Task instructions: Show all lines from the data that include the word "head".

Stored data:
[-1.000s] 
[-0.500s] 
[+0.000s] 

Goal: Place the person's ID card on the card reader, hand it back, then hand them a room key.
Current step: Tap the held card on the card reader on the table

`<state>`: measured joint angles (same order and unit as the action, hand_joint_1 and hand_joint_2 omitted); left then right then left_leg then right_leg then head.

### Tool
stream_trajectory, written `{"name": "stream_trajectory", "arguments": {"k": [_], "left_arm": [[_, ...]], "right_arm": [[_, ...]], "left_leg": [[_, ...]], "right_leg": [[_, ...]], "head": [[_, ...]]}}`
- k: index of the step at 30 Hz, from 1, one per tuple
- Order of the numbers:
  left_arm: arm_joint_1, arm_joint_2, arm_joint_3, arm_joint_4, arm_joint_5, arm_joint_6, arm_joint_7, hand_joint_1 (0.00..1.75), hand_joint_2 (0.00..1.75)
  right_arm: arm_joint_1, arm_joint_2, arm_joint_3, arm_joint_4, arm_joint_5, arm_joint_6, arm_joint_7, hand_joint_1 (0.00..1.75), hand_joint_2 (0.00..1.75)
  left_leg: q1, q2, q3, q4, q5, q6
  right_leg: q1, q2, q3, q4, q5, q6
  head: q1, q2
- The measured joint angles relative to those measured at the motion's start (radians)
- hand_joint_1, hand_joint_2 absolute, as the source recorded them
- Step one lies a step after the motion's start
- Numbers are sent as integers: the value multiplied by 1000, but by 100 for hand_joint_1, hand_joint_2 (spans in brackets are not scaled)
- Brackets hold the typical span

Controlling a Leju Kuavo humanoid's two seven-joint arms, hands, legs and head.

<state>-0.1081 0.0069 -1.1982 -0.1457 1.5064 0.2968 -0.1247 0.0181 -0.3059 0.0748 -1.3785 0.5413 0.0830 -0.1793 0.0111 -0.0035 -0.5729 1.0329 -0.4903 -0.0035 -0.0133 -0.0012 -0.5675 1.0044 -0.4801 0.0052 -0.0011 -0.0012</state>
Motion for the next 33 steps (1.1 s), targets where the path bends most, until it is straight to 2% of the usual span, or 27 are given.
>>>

Written response:
`<state>`: measured joint angles (same order and unit as the action, hand_joint_1 and hand_joint_2 omitted); left then right then left_leg then right_leg then head.
stream_trajectory, written `{"name": "stream_trajectory", "arguments": {"k": [_], "left_arm": [[_, ...]], "right_arm": [[_, ...]], "left_leg": [[_, ...]], "right_leg": [[_, ...]], "head": [[_, ...]]}}`
  head: q1, q2
Controlling a Leju Kuavo humanoid's two seven-joint arms, hands, legs and head.

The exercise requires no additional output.